- Location in Coweta County and the state of Georgia
- Coordinates: 33°19′36″N 84°38′3″W﻿ / ﻿33.32667°N 84.63417°W
- Country: United States
- State: Georgia
- County: Coweta

Area
- • Total: 1.60 sq mi (4.15 km^{2})
- • Land: 1.59 sq mi (4.13 km^{2})
- • Water: 0.0077 sq mi (0.02 km^{2})
- Elevation: 906 ft (276 m)

Population (2020)
- • Total: 347
- • Density: 220/sq mi (84/km^{2})
- Time zone: UTC-5 (Eastern (EST))
- • Summer (DST): UTC-4 (EDT)
- ZIP code: 30289
- Area code: 770
- FIPS code: 13-77764
- GNIS feature ID: 0324361
- Website: townofturin.com

= Turin, Georgia =

Turin is a town in Coweta County, Georgia, United States. The population was 347 in 2020, up from 274 at the 2010 census. It is part of the Atlanta metropolitan area.

==History==
The Georgia General Assembly incorporated Turin as a town in 1890. The town's name is a transfer from Turin, in Italy.

==Geography==
The town of Sharpsburg is immediately to the northwest. Georgia State Route 16 passes through the town, leading northwest 11 mi to Newnan, the county seat, and southeast 5 mi to Senoia.
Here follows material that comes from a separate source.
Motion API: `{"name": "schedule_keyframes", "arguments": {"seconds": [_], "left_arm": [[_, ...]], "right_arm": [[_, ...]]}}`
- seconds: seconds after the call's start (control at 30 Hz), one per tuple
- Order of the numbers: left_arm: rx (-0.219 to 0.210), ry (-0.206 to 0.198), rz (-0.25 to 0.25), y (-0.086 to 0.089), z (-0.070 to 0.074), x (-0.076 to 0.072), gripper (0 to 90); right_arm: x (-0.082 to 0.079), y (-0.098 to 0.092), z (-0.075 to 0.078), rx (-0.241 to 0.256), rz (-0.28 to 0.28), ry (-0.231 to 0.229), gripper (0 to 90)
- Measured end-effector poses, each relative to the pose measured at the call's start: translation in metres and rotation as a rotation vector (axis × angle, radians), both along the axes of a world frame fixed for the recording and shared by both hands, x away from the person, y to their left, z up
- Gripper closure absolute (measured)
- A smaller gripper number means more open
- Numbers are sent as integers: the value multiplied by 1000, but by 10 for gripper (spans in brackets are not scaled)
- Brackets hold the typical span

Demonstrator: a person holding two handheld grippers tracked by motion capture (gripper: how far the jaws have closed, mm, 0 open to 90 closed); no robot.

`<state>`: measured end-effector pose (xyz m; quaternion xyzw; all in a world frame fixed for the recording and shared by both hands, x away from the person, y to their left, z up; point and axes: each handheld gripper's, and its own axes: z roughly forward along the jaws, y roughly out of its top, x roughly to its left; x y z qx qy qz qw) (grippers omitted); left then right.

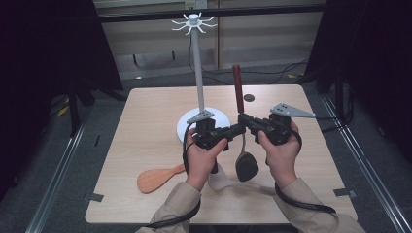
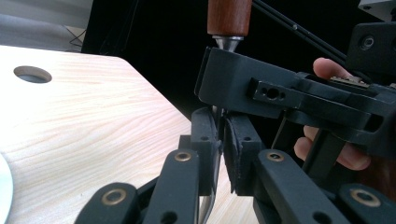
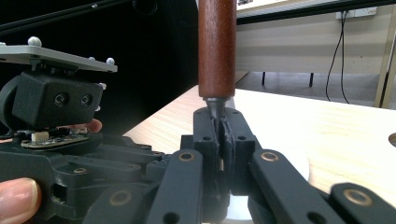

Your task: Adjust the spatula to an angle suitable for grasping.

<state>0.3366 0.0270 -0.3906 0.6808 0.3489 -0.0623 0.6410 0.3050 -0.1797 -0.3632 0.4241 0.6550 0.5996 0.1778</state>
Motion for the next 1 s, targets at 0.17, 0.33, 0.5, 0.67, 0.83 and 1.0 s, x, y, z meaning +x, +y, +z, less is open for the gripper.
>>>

According to the United States Census Bureau, the town has a total area of 4.2 sqkm, of which 0.02 sqkm, or 0.53%, is water.

==Demographics==

In 2000, there were 165 people, 66 households, and 51 families residing in the town. At the 2020 census, there were 347 people in the town.

Historical population
| Census | Pop. | Note | %± |
| 1890 | 161 |  | — |
| 1900 | 196 |  | 21.7% |
| 1910 | 263 |  | 34.2% |
| 1920 | 239 |  | −9.1% |
| 1930 | 208 |  | −13.0% |
| 1940 | 146 |  | −29.8% |
| 1950 | 185 |  | 26.7% |
| 1960 | 183 |  | −1.1% |
| 1970 | 242 |  | 32.2% |
| 1980 | 260 |  | 7.4% |
| 1990 | 189 |  | −27.3% |
| 2000 | 165 |  | −12.7% |
| 2010 | 274 |  | 66.1% |
| 2020 | 347 |  | 26.6% |
| 2025 (est.) | 590 |  | 70.0% |
U.S. Decennial Census

==Arts and culture==
Barbie Beach was an art installation in Turin featuring a sandbox filled with Barbie dolls.